• _PROBLEM STATEMENT_
Take the lines from the beginning of the material through the line containing "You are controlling" and retype them exactly, leaving the pictures out.
[DATASET EXTRACT]
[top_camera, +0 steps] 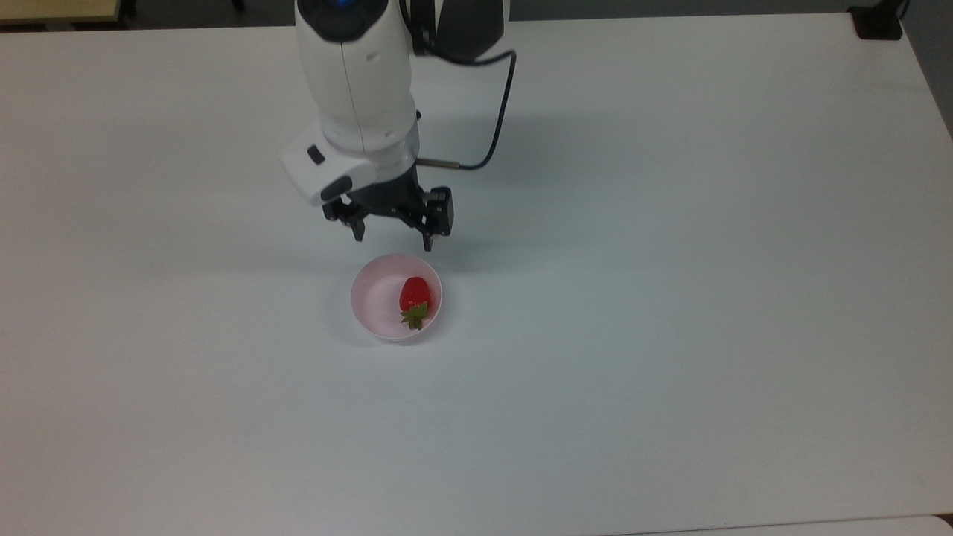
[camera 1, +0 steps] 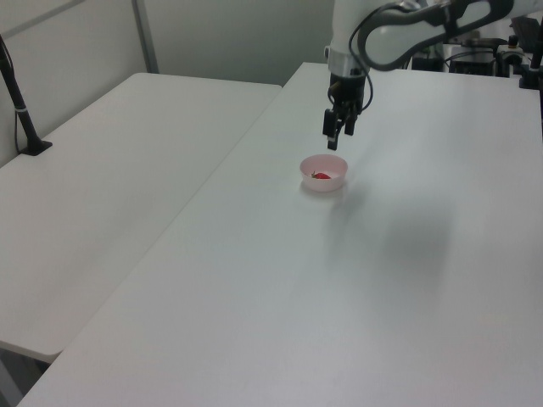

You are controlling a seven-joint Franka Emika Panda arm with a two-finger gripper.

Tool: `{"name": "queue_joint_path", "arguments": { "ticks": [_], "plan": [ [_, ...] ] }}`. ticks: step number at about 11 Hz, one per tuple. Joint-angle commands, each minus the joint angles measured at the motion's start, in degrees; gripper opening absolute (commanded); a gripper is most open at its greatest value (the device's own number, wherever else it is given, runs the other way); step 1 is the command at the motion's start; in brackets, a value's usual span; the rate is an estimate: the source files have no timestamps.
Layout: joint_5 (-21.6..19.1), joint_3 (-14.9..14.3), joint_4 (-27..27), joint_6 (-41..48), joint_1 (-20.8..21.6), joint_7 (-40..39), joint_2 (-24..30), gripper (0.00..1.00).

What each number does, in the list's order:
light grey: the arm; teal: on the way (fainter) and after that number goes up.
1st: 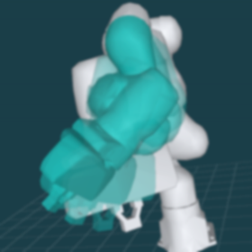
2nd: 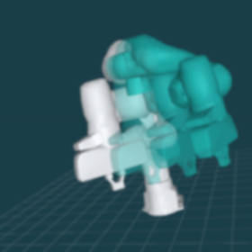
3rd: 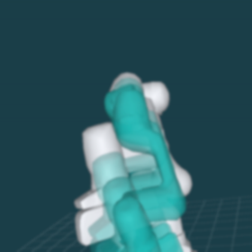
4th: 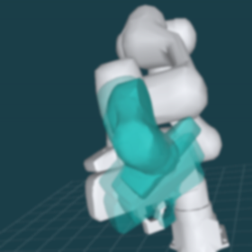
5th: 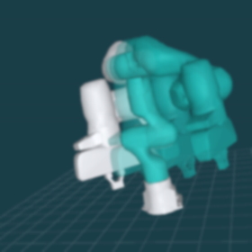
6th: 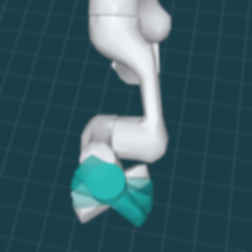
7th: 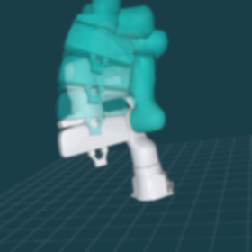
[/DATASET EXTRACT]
• _WRITTEN REPLY_
[top_camera, +0 steps] 
[camera 1, +0 steps] 

You are controlling a seven-joint Franka Emika Panda arm with a two-finger gripper.

That wraps up the answer.